**Dataset excerpts**:
"""

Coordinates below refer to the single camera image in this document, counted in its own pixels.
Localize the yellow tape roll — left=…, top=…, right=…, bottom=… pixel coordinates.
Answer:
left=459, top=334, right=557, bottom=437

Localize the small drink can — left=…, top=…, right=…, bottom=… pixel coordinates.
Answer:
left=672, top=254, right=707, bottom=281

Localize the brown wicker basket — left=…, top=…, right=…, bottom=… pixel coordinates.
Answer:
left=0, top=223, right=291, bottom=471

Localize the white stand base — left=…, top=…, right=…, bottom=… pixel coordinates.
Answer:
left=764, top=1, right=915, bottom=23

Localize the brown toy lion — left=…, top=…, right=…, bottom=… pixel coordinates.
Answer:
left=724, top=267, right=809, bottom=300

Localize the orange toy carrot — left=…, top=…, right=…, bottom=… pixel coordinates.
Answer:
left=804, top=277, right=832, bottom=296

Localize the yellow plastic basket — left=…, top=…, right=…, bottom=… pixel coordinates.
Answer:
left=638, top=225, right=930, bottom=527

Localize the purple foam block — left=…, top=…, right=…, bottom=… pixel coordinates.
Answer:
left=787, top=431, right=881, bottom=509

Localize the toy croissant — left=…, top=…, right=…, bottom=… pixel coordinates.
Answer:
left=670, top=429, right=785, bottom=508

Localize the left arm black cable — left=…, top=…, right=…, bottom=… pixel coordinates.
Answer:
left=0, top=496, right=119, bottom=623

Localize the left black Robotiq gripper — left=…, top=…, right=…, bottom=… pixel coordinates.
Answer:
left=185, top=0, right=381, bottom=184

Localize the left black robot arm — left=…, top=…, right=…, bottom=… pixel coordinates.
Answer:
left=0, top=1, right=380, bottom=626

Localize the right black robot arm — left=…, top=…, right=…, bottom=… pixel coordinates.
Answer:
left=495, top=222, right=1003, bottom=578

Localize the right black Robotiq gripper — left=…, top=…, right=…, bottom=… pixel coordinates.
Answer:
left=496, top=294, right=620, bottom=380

"""

**WHAT TO DO**: Write down only how many lines of the entries above include the word "gripper".

**WRITTEN ANSWER**: 2